<pkgmetadata>
<maintainer type="person">
<email>donotspamme@example.com</email>
<name>eugeniusz-gienek</name>
<description>If wannah reach - use Github issues system please.</description>
</maintainer>
<stabilize-allarches></stabilize-allarches>
<use>
<flag name="systemd">Create a systemd service "llama-cpp.service"</flag>
<flag name="dynamic-backends">In most cases, it is possible to build and use multiple backends at the same time. For example, you can build llama.cpp with both CUDA and Vulkan support by using the -DGGML_CUDA=ON -DGGML_VULKAN=ON options with CMake. At runtime, you can specify which backend devices to use with the --device option. To see a list of available devices, use the --list-devices option.

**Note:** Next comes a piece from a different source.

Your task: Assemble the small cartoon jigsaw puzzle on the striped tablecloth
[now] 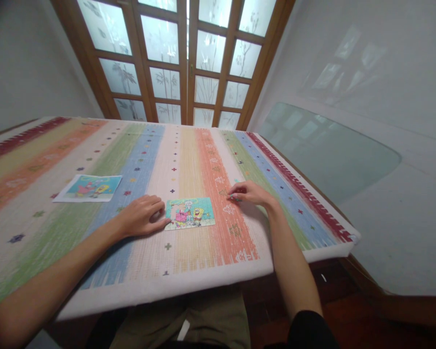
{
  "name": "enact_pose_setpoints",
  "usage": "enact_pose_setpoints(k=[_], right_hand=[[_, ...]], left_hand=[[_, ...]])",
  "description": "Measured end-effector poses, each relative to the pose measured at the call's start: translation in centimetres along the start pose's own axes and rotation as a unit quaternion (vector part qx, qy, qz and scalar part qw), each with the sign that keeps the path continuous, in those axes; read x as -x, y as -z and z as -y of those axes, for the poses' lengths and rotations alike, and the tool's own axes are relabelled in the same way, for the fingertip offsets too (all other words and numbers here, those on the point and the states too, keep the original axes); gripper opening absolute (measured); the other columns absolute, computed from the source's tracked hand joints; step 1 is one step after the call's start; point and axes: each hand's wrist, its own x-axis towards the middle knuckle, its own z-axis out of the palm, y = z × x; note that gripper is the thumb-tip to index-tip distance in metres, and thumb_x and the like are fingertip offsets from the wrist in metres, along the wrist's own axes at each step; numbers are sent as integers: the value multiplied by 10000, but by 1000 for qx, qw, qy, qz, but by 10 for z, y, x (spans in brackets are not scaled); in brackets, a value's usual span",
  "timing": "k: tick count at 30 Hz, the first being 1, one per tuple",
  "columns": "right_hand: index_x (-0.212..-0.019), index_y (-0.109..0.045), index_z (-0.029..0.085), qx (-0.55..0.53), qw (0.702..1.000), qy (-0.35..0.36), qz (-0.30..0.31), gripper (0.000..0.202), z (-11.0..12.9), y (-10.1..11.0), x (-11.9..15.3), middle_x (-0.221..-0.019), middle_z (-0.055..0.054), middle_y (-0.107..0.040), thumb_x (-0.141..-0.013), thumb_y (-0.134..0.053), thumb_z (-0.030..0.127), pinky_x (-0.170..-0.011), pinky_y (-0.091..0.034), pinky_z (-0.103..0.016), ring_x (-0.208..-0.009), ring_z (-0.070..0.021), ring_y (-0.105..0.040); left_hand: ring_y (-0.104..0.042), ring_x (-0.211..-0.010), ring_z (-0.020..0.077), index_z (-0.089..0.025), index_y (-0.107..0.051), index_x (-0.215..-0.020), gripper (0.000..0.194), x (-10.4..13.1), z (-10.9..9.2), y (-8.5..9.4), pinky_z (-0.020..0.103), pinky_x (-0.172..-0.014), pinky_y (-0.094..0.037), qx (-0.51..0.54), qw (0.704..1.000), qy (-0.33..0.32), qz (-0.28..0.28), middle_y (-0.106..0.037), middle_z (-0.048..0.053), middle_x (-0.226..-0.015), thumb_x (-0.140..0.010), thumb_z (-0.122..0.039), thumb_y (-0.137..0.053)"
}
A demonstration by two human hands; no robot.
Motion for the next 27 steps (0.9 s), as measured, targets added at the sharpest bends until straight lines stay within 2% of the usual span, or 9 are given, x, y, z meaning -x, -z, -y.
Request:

Backends can be built as dynamic libraries that can be loaded dynamically at runtime. This allows you to use the same llama.cpp binary on different machines with different GPUs. To enable this feature, use the GGML_BACKEND_DL option when building.
GGML_NATIVE ("cpu-native" flag) is not compatible with GGML_BACKEND_DL, if you want to use also native flag, consider using otherwise GGML_CPU_ALL_VARIANTS</flag>
<flag name="disable-arm-neon">Disable Arm Neon.
Arm Neon is an advanced single instruction multiple data (SIMD) architecture extension for the Arm Cortex-A and Arm Cortex-R series of processors.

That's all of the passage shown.